* **WORK INSTRUCTION**
Below are some records; quote exactly the lines from the one that contains "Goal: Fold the" through the one that contains "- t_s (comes", inclusive, and no others.

■ ■ ■ ■ ■ ■ ■

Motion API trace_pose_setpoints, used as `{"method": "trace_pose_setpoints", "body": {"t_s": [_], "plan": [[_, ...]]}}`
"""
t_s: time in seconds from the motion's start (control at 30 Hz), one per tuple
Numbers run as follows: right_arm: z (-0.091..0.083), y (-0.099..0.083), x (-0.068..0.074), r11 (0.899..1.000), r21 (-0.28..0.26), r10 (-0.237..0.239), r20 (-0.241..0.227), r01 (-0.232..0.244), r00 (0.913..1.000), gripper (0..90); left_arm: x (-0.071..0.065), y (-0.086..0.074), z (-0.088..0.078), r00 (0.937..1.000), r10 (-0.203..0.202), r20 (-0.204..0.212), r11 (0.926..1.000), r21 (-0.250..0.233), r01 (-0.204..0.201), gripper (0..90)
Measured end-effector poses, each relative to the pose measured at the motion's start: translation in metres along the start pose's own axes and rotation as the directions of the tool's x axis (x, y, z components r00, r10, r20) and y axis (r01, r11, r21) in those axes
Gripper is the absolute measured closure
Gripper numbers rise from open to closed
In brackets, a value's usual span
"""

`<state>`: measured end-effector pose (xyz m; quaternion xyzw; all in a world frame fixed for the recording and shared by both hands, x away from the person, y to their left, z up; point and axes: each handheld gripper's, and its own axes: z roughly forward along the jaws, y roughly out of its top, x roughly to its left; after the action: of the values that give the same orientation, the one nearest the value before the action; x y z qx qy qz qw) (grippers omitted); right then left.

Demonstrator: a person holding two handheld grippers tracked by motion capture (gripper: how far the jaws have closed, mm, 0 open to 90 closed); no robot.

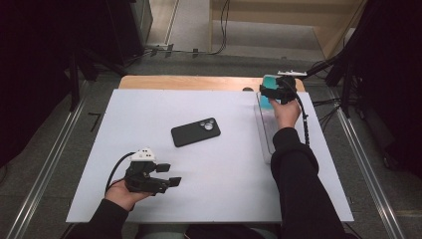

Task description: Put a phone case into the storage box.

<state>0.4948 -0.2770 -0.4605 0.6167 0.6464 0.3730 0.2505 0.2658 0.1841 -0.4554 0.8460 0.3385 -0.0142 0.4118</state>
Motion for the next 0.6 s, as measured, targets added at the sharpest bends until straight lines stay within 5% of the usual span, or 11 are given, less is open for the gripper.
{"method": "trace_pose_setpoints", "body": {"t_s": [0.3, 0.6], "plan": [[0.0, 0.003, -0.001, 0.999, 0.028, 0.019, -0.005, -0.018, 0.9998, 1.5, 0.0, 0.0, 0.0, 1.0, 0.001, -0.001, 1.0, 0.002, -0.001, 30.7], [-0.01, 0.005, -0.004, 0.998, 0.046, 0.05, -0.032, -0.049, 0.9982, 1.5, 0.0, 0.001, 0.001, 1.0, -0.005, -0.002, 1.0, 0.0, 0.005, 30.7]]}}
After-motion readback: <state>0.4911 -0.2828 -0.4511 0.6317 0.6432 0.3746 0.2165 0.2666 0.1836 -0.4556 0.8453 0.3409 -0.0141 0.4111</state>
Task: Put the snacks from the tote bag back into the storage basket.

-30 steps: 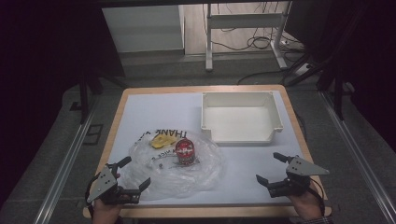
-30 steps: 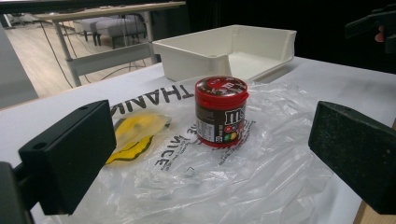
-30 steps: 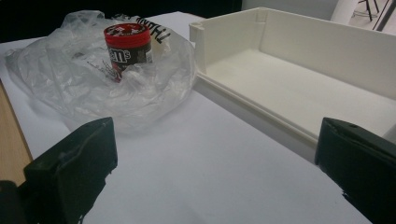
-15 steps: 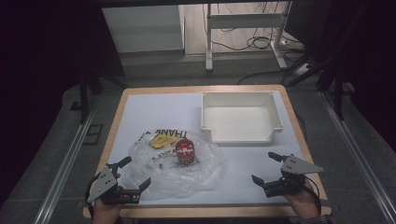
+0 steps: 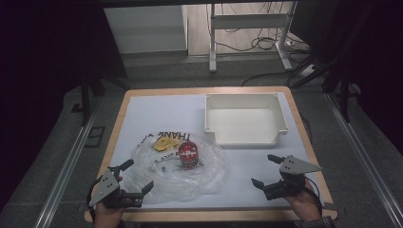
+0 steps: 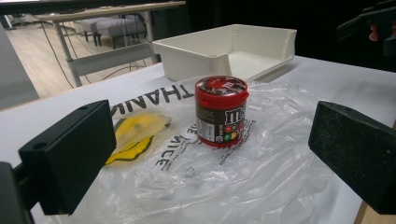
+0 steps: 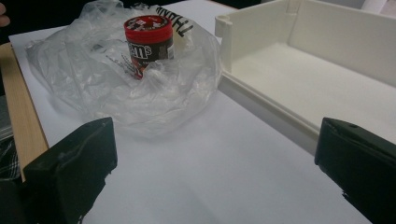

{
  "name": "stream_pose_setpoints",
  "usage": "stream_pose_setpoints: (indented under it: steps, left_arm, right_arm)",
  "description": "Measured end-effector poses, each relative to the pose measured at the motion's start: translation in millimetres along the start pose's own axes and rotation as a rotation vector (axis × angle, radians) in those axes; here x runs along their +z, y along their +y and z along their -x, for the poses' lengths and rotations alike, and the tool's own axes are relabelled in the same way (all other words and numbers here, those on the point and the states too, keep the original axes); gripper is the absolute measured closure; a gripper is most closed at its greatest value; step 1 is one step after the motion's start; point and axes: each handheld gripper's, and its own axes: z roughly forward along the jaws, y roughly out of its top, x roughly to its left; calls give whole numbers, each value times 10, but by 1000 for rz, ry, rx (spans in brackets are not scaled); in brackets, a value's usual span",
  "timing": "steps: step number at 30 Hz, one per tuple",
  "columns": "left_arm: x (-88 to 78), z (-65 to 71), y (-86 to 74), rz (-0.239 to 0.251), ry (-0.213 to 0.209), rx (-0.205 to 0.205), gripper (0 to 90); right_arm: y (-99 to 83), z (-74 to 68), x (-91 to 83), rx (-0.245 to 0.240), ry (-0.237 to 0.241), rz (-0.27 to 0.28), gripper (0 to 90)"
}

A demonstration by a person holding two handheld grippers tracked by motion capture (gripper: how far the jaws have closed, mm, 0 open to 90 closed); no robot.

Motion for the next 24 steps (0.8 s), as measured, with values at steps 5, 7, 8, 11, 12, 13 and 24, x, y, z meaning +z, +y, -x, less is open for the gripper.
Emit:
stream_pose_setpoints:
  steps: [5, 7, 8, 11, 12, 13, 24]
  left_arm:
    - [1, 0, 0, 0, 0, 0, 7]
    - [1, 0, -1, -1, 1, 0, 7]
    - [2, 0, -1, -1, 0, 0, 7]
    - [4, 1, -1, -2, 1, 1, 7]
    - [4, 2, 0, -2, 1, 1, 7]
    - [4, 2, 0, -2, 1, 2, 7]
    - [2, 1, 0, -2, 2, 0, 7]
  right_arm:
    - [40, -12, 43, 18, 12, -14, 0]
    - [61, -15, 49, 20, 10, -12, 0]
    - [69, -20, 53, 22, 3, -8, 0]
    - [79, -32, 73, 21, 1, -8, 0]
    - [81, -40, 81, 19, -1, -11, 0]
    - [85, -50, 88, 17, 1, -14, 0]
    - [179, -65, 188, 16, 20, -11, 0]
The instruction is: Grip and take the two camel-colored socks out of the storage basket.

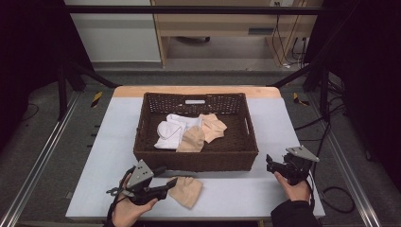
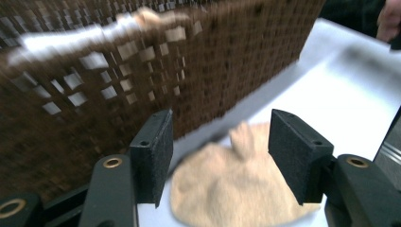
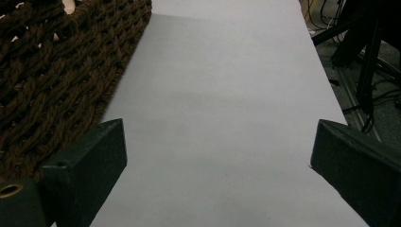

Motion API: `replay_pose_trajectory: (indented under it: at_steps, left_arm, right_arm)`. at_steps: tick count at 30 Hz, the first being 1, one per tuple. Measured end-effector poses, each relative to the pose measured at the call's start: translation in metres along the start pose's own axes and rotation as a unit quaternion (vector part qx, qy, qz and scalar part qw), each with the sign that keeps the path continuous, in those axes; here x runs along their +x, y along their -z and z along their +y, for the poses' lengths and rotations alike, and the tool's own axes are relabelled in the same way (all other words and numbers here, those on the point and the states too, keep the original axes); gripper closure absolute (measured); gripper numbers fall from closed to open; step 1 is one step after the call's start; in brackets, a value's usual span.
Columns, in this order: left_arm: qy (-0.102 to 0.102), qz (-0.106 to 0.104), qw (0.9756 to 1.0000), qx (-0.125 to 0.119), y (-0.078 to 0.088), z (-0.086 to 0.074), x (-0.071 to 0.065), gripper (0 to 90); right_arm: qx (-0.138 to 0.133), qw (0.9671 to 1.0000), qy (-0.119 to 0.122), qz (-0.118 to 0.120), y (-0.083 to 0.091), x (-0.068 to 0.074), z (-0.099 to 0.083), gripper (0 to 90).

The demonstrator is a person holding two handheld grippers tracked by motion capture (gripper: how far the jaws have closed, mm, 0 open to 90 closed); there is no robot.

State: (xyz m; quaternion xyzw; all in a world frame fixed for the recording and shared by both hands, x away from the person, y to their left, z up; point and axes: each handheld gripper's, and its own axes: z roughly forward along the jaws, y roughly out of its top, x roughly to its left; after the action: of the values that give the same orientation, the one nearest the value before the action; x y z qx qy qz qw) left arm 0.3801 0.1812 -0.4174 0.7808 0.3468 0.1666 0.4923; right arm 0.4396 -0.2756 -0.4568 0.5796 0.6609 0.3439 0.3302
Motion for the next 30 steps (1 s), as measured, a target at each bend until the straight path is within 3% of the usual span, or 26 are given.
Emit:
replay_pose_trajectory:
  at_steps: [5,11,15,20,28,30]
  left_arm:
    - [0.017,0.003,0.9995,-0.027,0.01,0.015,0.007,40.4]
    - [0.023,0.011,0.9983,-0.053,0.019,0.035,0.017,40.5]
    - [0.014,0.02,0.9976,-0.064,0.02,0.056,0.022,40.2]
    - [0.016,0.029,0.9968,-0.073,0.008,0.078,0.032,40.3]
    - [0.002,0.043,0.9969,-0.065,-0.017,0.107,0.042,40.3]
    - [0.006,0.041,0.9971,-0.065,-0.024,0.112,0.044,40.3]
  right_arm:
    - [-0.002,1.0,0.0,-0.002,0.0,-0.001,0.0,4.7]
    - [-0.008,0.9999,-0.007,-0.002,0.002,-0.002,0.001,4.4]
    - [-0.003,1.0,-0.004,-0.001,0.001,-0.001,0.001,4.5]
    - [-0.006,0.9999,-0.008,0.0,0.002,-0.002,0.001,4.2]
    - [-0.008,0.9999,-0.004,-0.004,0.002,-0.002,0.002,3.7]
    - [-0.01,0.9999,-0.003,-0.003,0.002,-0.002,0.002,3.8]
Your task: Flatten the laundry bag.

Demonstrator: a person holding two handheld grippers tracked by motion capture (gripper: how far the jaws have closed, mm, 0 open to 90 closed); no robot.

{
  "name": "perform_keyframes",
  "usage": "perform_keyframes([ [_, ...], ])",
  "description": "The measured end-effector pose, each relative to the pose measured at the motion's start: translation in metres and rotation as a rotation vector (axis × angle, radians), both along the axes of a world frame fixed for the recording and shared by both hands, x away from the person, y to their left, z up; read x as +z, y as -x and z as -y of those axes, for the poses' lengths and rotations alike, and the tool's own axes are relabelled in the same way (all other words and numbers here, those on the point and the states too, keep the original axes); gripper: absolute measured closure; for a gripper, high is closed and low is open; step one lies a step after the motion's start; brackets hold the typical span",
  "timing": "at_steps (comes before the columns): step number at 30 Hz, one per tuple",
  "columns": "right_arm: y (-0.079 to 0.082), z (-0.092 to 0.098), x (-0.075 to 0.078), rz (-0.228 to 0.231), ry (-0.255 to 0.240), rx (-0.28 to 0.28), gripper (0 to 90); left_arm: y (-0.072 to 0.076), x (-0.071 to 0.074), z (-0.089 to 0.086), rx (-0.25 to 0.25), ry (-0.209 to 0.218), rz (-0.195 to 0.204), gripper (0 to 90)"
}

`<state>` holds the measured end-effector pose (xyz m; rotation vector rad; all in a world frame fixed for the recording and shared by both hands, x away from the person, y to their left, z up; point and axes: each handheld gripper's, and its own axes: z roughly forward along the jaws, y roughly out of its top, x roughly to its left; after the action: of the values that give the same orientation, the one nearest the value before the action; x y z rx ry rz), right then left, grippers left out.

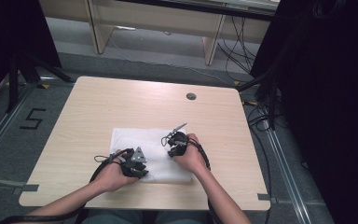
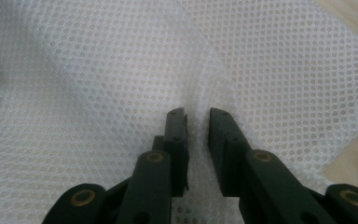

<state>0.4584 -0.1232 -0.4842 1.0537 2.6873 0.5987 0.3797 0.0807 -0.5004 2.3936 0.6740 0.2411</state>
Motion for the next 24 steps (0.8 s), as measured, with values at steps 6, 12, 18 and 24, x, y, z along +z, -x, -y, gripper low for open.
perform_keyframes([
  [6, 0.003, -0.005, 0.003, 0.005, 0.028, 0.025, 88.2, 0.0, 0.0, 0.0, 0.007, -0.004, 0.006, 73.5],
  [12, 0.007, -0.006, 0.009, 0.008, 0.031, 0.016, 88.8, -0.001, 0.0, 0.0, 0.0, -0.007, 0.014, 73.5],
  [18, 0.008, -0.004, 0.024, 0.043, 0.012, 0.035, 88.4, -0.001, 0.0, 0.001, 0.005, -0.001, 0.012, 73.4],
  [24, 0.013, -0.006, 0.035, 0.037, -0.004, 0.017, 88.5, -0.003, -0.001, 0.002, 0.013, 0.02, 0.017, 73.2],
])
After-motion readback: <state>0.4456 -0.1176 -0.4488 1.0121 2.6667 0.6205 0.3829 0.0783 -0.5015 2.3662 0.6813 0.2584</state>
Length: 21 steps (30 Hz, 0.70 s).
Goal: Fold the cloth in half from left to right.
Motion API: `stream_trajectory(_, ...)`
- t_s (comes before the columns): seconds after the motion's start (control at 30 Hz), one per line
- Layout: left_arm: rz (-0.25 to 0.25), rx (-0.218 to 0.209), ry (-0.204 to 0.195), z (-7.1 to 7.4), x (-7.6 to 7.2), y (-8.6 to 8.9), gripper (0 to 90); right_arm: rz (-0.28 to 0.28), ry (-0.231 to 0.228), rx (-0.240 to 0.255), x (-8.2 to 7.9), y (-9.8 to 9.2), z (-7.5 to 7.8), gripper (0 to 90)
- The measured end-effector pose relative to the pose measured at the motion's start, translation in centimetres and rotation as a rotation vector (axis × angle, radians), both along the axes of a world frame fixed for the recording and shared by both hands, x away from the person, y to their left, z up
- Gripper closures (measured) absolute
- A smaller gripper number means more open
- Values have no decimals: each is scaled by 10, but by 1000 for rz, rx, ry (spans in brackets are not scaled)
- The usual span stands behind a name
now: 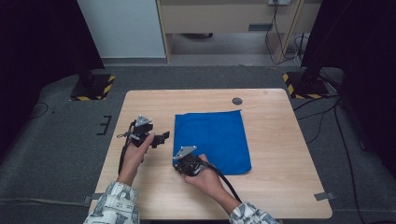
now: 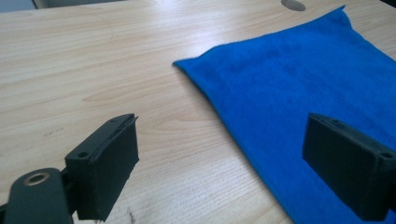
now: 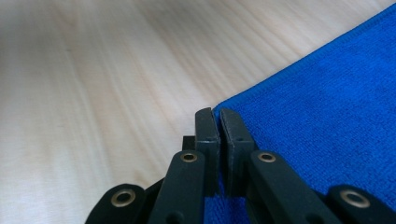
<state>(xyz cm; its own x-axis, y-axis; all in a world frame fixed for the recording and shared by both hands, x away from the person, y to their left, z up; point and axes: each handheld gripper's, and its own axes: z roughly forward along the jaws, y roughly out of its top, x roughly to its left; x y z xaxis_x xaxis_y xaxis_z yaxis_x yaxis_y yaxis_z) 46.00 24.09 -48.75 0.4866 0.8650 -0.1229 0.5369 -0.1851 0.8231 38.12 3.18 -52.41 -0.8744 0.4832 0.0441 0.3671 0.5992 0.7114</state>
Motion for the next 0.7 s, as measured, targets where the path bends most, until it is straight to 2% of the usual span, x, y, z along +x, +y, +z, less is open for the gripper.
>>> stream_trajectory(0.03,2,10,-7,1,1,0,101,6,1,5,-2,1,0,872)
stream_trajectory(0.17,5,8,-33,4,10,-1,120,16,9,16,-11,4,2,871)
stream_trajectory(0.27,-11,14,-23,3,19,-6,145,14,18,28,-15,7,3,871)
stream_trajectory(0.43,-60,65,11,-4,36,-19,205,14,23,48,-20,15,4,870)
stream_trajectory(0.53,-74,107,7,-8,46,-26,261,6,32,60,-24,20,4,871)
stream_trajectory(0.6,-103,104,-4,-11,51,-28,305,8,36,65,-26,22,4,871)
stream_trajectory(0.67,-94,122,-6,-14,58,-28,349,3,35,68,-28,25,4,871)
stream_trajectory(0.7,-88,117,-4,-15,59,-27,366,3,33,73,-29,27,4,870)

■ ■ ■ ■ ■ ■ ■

* **WRITTEN RESPONSE**
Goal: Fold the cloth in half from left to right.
Motion API: `stream_trajectory(_, ...)`
- t_s (comes before the columns): seconds after the motion's start (control at 30 Hz), one per line

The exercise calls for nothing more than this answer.